▶ **RECORDS FOR THE EXERCISE**:
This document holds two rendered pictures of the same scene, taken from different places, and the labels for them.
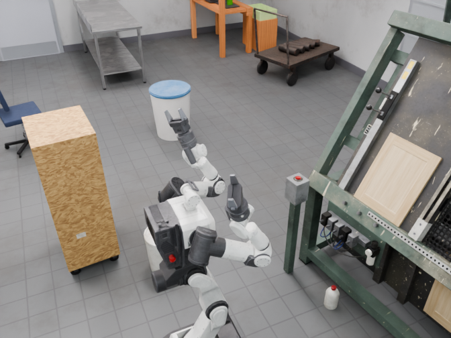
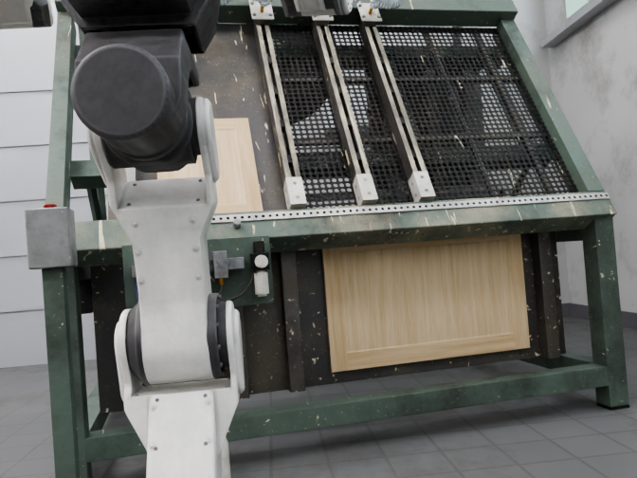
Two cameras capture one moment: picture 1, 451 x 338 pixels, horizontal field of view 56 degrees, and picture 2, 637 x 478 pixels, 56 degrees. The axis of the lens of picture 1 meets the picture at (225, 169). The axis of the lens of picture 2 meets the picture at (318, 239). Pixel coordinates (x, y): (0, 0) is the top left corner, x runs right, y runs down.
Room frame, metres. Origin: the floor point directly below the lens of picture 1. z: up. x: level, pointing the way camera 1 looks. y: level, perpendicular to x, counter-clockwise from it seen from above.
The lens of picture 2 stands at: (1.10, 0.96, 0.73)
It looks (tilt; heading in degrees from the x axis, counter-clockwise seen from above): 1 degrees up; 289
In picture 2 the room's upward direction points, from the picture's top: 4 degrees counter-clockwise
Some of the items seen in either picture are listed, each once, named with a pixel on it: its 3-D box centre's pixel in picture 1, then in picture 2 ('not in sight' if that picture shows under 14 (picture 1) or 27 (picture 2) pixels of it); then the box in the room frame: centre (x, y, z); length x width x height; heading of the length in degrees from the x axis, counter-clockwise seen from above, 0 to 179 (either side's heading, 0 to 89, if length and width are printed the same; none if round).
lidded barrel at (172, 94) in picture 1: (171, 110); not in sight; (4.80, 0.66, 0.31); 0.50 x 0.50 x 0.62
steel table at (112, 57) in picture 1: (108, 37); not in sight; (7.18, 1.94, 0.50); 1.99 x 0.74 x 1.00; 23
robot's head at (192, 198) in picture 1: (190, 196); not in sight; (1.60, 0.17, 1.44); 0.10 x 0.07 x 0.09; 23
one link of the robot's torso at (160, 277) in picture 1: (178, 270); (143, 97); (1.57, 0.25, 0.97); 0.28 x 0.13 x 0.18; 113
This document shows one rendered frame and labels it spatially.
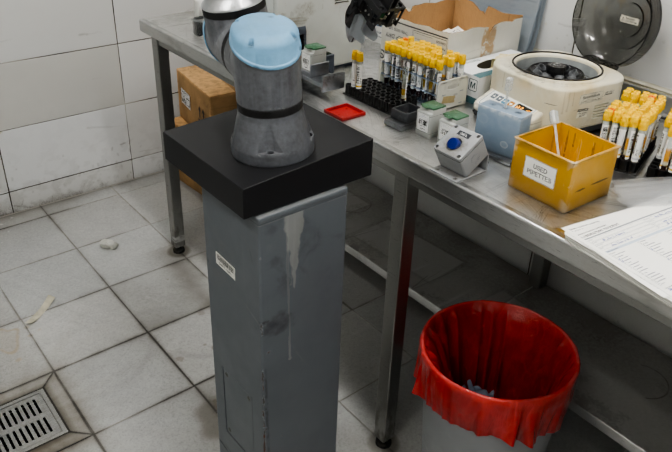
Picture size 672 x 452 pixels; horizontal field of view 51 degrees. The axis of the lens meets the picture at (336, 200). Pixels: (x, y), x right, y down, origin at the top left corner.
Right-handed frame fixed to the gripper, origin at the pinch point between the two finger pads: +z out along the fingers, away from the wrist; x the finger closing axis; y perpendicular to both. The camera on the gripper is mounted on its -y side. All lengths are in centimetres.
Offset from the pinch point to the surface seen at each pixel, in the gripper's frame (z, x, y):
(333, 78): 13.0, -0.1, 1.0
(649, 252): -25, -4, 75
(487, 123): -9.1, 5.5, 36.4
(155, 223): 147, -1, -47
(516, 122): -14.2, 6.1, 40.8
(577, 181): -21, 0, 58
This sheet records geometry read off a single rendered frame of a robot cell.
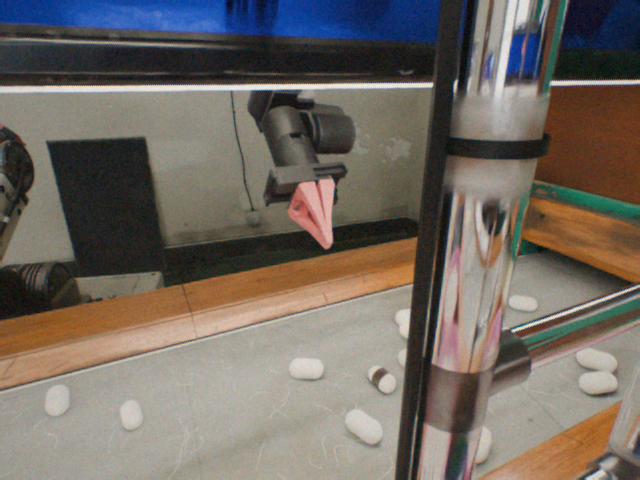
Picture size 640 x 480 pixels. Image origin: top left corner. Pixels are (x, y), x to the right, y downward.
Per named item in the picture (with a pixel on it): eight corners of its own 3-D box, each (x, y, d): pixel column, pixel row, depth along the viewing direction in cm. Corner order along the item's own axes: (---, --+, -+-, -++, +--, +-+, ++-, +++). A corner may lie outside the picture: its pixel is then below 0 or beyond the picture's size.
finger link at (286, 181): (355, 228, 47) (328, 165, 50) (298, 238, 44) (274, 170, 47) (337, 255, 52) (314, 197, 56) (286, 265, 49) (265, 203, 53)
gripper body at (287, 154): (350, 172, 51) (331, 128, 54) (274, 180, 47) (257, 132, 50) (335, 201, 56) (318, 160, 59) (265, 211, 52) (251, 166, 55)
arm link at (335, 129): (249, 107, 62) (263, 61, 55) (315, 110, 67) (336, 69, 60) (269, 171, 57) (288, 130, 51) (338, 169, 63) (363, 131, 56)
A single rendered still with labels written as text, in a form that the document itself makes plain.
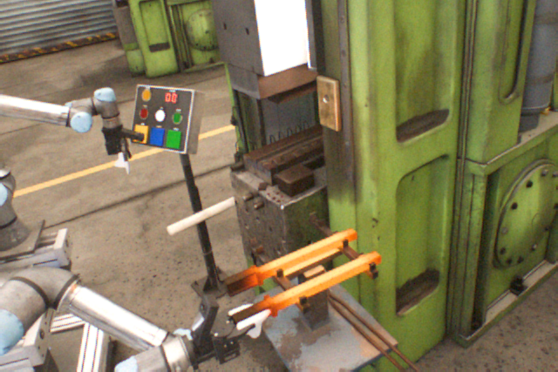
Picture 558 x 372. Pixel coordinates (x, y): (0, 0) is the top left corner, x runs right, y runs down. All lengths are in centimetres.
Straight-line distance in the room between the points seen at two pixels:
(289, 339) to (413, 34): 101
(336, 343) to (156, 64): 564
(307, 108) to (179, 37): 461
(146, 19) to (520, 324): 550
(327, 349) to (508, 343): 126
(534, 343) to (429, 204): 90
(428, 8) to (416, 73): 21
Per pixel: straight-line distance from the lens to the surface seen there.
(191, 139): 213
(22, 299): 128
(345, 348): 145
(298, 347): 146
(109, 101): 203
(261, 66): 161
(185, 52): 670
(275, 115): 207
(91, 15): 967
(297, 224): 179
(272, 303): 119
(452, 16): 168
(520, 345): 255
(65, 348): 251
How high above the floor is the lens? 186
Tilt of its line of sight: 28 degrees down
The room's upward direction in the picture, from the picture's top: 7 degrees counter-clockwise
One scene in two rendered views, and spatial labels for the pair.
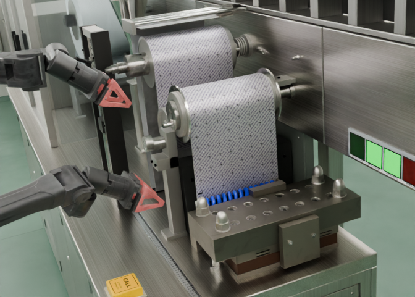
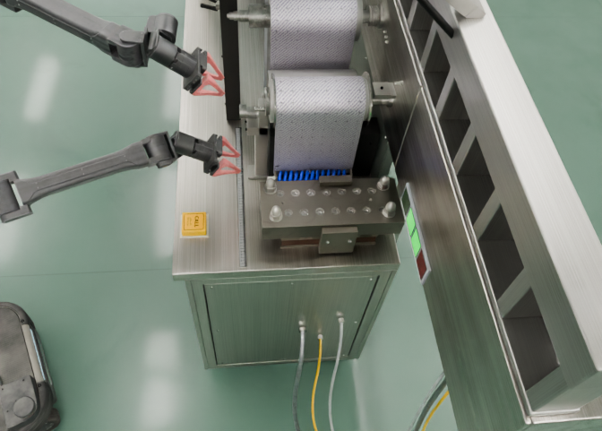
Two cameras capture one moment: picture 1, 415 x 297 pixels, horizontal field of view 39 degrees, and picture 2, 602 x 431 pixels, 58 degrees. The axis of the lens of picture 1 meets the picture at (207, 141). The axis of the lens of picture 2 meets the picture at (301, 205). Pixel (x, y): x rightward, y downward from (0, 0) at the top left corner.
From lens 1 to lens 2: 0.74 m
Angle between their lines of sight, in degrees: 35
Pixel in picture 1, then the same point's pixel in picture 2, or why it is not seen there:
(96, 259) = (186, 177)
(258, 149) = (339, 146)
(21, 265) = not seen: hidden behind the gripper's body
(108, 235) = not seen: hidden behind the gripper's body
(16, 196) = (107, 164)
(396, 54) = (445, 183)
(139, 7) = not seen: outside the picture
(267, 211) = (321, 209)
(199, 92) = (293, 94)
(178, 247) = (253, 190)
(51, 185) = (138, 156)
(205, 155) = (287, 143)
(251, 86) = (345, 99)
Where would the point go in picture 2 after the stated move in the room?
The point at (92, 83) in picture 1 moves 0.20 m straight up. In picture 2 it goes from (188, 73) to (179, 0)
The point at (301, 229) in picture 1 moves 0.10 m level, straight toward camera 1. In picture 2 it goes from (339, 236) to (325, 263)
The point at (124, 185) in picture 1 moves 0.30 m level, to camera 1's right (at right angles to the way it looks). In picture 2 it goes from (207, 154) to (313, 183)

▶ **PROBLEM**: Give back precisely the lines above that start at the line containing "Pixel in picture 1, then the" and end at the line containing "(267, 211) = (321, 209)", inclusive. No other lines belong in the output.

▶ **WRITTEN RESPONSE**:
Pixel in picture 1, then the same point's pixel in picture 2, or why it is not seen there:
(96, 259) = (186, 177)
(258, 149) = (339, 146)
(21, 265) = not seen: hidden behind the gripper's body
(108, 235) = not seen: hidden behind the gripper's body
(16, 196) = (107, 164)
(396, 54) = (445, 183)
(139, 7) = not seen: outside the picture
(267, 211) = (321, 209)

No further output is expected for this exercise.